The investigators’ recent studies show that large numbers of T cells in patients and mice with intracranial tumors are sequestered in bone marrow. This phenomenon mysteriously confines a pool of functional, naïve T cells with anti-tumor capacity to a compartment where they are unable to access tumor, eliciting a mode of T cell dysfunction categorized as “ignorance.” The investigators have uncovered that loss of the sphingosine-1-phosphate receptor 1 (S1P1) from the surface of T cells mediates their sequestration in bone marrow, while blocking internalization of S1P1 facilitates stabilization of the receptor on T cells and frees them for anti-tumor activities. As the investigators look to design interventions targeting β-arrestin mediated S1P1 internalization as a novel anti-tumor strategy, they need to better understand variations in sequestration across patients, over time, and with treatment.
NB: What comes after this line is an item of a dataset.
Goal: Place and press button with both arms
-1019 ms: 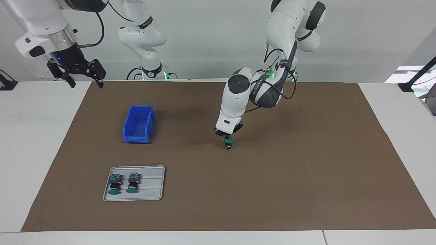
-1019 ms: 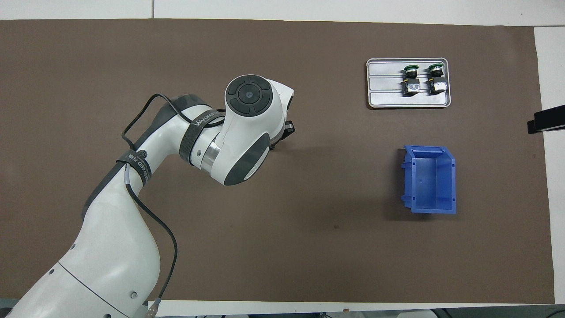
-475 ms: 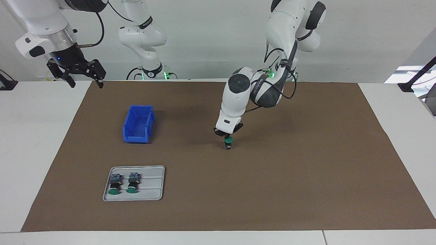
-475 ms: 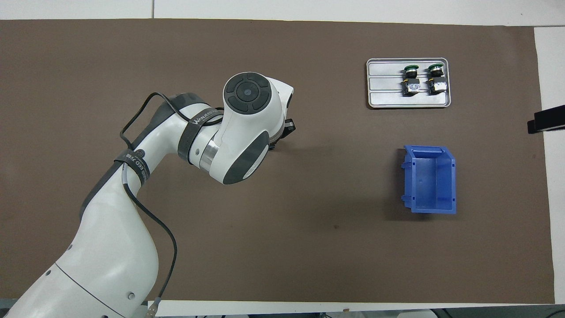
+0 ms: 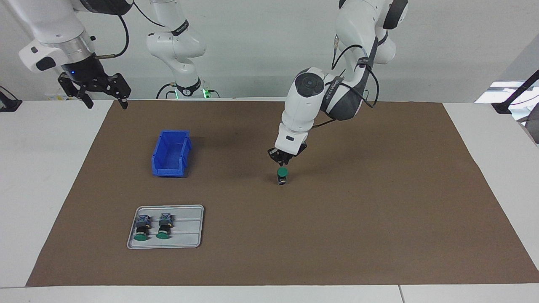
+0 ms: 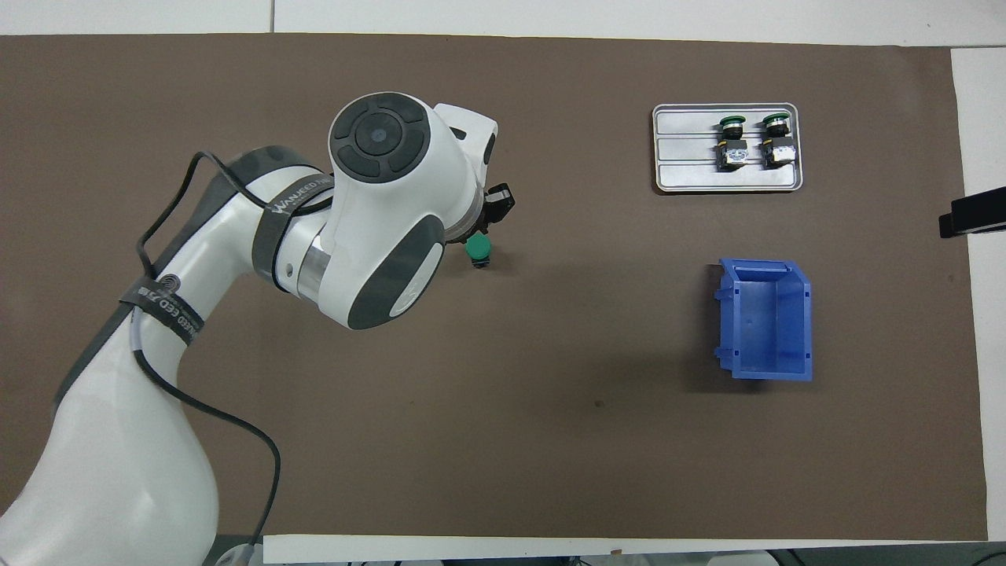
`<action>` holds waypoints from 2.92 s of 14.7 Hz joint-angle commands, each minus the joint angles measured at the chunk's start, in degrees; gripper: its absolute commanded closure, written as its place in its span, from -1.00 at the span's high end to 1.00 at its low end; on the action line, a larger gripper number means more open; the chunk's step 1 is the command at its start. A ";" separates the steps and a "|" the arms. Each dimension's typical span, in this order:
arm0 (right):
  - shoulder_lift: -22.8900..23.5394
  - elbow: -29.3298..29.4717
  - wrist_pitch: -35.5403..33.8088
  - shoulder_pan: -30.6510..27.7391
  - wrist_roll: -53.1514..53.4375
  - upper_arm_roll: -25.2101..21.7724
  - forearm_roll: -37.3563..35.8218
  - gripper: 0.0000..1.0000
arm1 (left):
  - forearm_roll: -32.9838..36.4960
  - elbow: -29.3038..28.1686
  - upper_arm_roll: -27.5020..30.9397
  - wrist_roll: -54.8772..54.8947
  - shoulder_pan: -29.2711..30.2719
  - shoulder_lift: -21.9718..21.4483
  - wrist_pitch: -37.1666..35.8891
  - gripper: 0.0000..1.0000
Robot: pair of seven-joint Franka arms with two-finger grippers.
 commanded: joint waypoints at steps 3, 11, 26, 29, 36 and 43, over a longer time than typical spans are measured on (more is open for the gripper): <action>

Assessing these variations and biomarkers that may accompany them will help to establish a target treatment population, as well as the optimal timing for intervention.

Primary Objectives:

1. Assess variations in blood and bone marrow T cell counts as they relate to treatment time-points in patients with glioblastoma (GBM).
2. Assess variations in S1P1 levels and their correlation with blood and bone marrow T cell counts over the course of treatment in patients with GBM

Exploratory Objectives:

1. Assess the associations between tumor size and degree of lymphopenia and bone marrow T cell sequestration observed.
2. Compare The Cancer Genome Atlas (TCGA) subclasses with respect to the degree of lymphopenia and bone marrow T cell sequestration observed at diagnosis.
3. Examine patient plasma, tumor supernatant, and tumor ribonucleic acid (RNA) for markers that are associated with lymphopenia, T cell S1P1 levels, and bone marrow T cell sequestration. Initial candidates will include transforming growth factor-β (TGFβ) 1/2, tumor necrosis factor (TNF), interleukin (IL)-33, IL-6, catecholamines, signal transducer and activator of transcription 3 (STAT3) RNA, and Kruppel-like factor 2 (KLF2) RNA.
4. Compare T cell phenotypes in the blood and bone marrow of patients exhibiting versus not exhibiting T cell lymphopenia or sequestration.
5. Compare differences in tumor-infiltrating lymphocyte numbers and phenotypes between patients with and without lymphopenia / sequestration at diagnosis.
6. Establish baseline β-arrestin 1 and 2 expression in patients and assess variation across individuals.
7. Archive samples for subsequent assessment of β-arrestin recruitment to the cytoplasmic component of T cell S1P1, as well as the capacity to inhibit such recruitment in vitro with candidate small molecules.